Taglio di luna velato da nubi dai contorni irregolari, aria frizzante, notti di prime coperte sopra le lenzuola, notti di una tarda estate oramai determinata a cedere il passo ad un autunno incipiente, notti che stentano a lasciare il posto ai progetti di serate accoccolati davanti al camino con il cartoccio di caldarroste in grembo, perchè il sogno di quelle trascorse a passeggiare sulla battigia sono ancora troppo vive e vivide.

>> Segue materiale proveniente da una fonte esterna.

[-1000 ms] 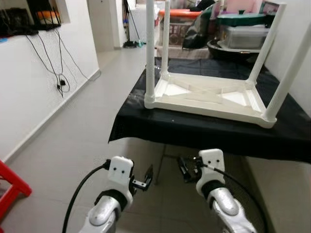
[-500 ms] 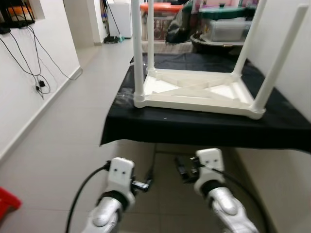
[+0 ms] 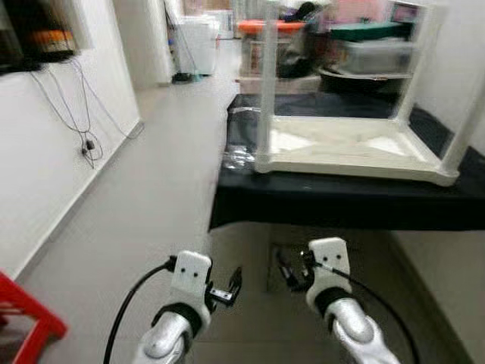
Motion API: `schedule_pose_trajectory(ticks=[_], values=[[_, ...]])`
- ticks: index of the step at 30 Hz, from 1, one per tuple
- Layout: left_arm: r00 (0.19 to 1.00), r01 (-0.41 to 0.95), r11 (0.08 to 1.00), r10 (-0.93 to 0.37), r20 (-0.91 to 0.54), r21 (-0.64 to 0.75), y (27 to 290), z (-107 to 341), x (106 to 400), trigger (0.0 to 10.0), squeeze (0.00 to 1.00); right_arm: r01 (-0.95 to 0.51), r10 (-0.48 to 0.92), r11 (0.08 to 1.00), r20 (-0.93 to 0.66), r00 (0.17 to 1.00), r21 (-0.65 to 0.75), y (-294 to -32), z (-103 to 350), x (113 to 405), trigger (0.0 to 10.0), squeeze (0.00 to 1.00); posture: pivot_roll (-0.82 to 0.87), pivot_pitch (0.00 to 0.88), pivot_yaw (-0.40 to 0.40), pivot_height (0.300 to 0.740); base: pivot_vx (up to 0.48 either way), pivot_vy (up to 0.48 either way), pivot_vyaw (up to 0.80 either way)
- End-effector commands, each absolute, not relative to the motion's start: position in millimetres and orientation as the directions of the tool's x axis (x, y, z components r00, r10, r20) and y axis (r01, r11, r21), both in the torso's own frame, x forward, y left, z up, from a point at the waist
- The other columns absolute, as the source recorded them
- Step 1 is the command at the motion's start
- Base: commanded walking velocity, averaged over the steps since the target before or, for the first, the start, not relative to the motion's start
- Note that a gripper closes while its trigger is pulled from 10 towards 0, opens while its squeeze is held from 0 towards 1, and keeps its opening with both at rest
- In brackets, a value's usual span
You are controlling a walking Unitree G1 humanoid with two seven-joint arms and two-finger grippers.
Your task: Building children table
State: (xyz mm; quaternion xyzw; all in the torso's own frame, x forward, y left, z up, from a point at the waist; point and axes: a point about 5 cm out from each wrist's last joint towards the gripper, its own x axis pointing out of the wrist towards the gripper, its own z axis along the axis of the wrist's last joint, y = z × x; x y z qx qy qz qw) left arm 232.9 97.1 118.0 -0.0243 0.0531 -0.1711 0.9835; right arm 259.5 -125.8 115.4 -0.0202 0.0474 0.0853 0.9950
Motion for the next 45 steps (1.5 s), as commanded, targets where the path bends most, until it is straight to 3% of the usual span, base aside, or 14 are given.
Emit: schedule_pose_trajectory(ticks=[1,10,26,31,45], values=[[0.941,0.321,0.946,-0.324,-0.095,-0.050,99.8,118.7,233.4,10.0,0.00,-0.175,0.171,0.984,-0.111,0.979,-0.030,-123.7,113.1,259.1,10.0,0.00,0.08,0.004,-0.032,0.740,0.000,0.000,0.00],[0.945,0.314,0.948,-0.317,-0.084,-0.049,100.7,120.0,236.1,10.0,0.00,-0.175,0.170,0.984,-0.125,0.977,-0.028,-123.3,111.0,258.8,10.0,0.00,0.08,0.001,-0.032,0.740,0.000,0.000,-0.67],[0.982,0.184,0.983,-0.183,-0.040,0.002,118.2,125.4,238.6,10.0,0.00,-0.116,0.114,0.993,-0.088,0.990,-0.015,-129.2,116.5,261.7,10.0,0.00,0.09,0.023,-0.032,0.740,0.000,0.000,0.00],[0.995,0.095,0.995,-0.094,-0.015,0.043,133.4,129.7,243.1,10.0,0.00,-0.065,0.064,0.998,-0.060,0.996,-0.013,-137.1,120.5,266.3,10.0,0.00,0.10,0.024,-0.033,0.740,0.270,0.000,0.00],[0.997,0.075,0.996,-0.075,-0.014,0.037,134.7,131.1,244.5,10.0,0.00,-0.058,0.057,0.998,-0.055,0.997,-0.014,-138.2,120.6,271.8,10.0,0.00,0.10,0.029,-0.033,0.740,0.311,0.000,0.00]])
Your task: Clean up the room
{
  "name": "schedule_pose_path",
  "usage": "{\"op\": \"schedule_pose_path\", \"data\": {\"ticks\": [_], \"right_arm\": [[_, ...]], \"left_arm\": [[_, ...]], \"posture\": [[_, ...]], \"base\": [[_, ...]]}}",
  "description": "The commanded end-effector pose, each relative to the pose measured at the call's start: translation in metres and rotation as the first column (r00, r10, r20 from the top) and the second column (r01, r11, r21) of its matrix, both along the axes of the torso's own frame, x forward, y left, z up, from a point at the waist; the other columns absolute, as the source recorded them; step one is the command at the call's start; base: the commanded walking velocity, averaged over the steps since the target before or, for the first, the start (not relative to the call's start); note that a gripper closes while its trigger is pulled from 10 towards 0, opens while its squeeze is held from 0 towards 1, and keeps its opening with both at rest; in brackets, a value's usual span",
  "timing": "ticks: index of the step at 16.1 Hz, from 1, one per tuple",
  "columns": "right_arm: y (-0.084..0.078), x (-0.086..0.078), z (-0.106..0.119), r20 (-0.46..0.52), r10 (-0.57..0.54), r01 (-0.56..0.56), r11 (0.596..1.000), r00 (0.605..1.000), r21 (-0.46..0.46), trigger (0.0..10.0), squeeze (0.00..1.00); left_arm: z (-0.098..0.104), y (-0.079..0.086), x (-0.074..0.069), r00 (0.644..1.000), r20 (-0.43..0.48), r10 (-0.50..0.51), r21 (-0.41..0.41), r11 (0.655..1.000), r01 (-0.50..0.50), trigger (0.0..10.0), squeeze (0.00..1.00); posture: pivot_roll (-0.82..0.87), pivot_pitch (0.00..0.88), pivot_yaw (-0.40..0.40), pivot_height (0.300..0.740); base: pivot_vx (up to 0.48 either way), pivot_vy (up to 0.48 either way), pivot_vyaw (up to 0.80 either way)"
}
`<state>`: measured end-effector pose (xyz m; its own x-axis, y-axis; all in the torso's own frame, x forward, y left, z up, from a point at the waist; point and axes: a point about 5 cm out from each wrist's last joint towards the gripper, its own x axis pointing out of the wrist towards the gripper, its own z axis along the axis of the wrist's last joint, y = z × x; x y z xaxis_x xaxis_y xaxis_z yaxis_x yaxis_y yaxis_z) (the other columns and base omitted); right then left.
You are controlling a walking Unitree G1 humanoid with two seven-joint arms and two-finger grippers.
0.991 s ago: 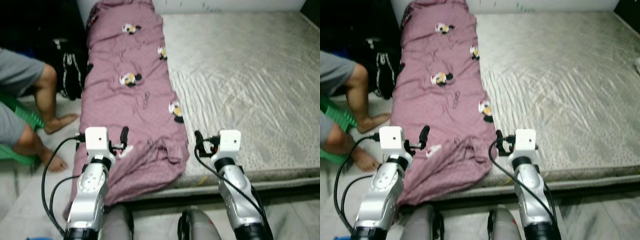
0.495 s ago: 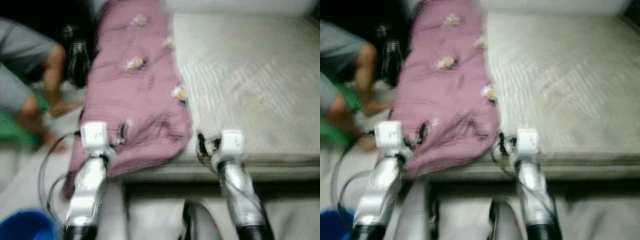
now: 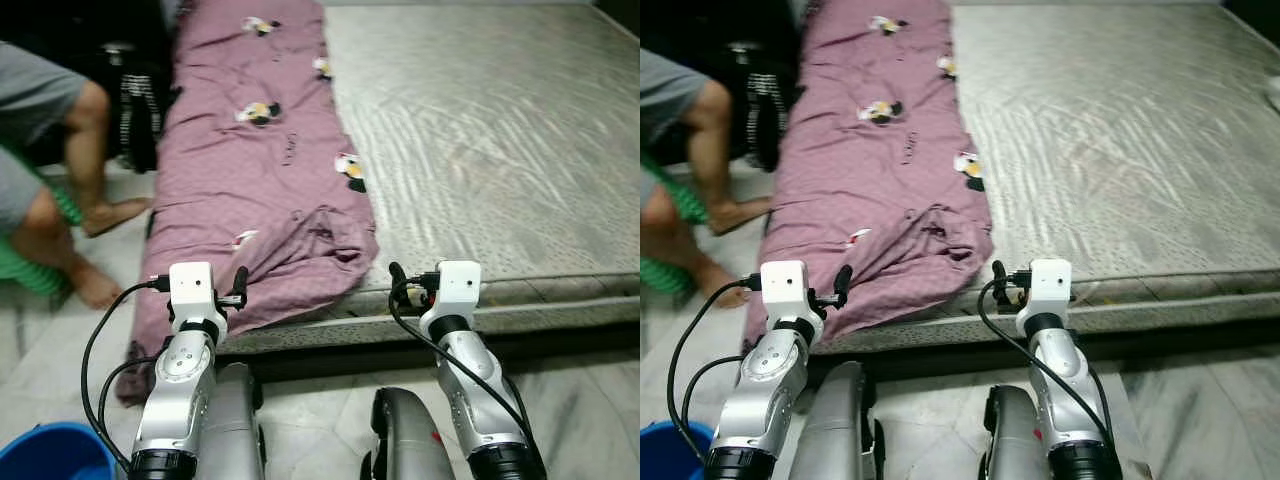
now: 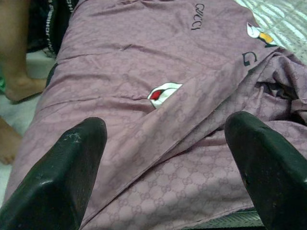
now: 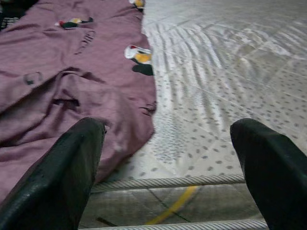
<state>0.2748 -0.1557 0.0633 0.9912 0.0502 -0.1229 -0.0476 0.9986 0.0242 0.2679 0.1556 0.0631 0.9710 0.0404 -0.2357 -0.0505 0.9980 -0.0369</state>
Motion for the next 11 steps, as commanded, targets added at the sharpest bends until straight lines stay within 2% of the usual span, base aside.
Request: {"op": "schedule_pose_path", "data": {"ticks": [1,6,8,11], "right_arm": [[-0.001,0.001,0.002,0.008,-0.002,0.002,1.000,1.000,0.000,10.0,0.00],[-0.001,0.002,0.001,0.007,0.000,0.000,1.000,1.000,-0.002,10.0,0.00],[0.000,0.002,0.001,0.008,0.000,0.000,1.000,1.000,0.000,10.0,0.00],[-0.001,0.002,0.001,0.005,-0.002,0.002,1.000,1.000,0.005,10.0,0.00]], "left_arm": [[0.001,0.001,0.000,1.000,0.001,0.008,0.004,1.000,-0.008,10.0,0.00],[0.003,0.001,0.003,1.000,0.008,0.004,0.014,1.000,-0.004,10.0,0.00],[0.004,0.007,0.007,1.000,0.012,0.019,0.018,1.000,-0.019,10.0,0.00],[0.009,0.018,0.014,0.998,0.036,0.053,0.028,0.998,-0.054,10.0,0.00]], "posture": [[-0.01,0.103,0.000,0.596],[-0.01,0.098,0.001,0.546],[-0.02,0.097,0.002,0.526],[-0.02,0.097,0.001,0.521]], "base": [[0.000,0.000,0.00],[0.000,0.000,0.00],[0.000,0.000,0.00],[0.000,0.000,0.00]]}}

Notti ancora troppo estive per il calendario e per il cuore per rassegnarsi a rannicchiarsi alla ricerca di tepore, notti di fotografie agostane negli occhi e di occhi non ancora pronti al buio di quella stagione che fa da preludio all'inverno.
Notti in cui combatti con i pensieri e con le rinnovate preoccupazioni del lavoro e ti sembra impossibile credere che soltanto pochi giorni fa eri altrove e ti sentivi altrove, in un altrove che ti sembra ancora una trasposizione dell'adesso, se non fosse per il contorno, che è completamente diverso e cela con la nebbia della realtà un sentire dissociato dall'hic et nunc.
Notti di lotta dura con il sonno, quel sonno che poco tempo fa ti accoglieva sfinito e felice e che ora ti seduce con il peso della giornata e di prospettive tutte in salita e, almeno apparentemente, di una lunghezza snervante. Cerchi di posticipare il contatto con il cuscino e il raggiungimento dell'orizzontalità che trapassa all'oblio per suggere le ultime gocce di un'estate talmente strana da essere troppo vera, cucita addosso da quel Destino che così raramente ti regala sorprese così catartiche e determinanti, bagliori di nuovi inizi che ti esplodono addosso come improvvisi fuochi di Sant'Elmo, destinati a restare impressi come un sigillo sulla pelle.
Resti immobile in una fase di inebriato sbalordimento, trasognato ti accorgi che stai sorridendo, inseguendo e rivivendo attimi, istanti, abbracciando persone e luoghi, quasi che solo la partecipazione completa di cuore e mente al ricordo lo possa rendere più attuale e, di nuovo, un'altra volta, soltanto tuo, per sempre.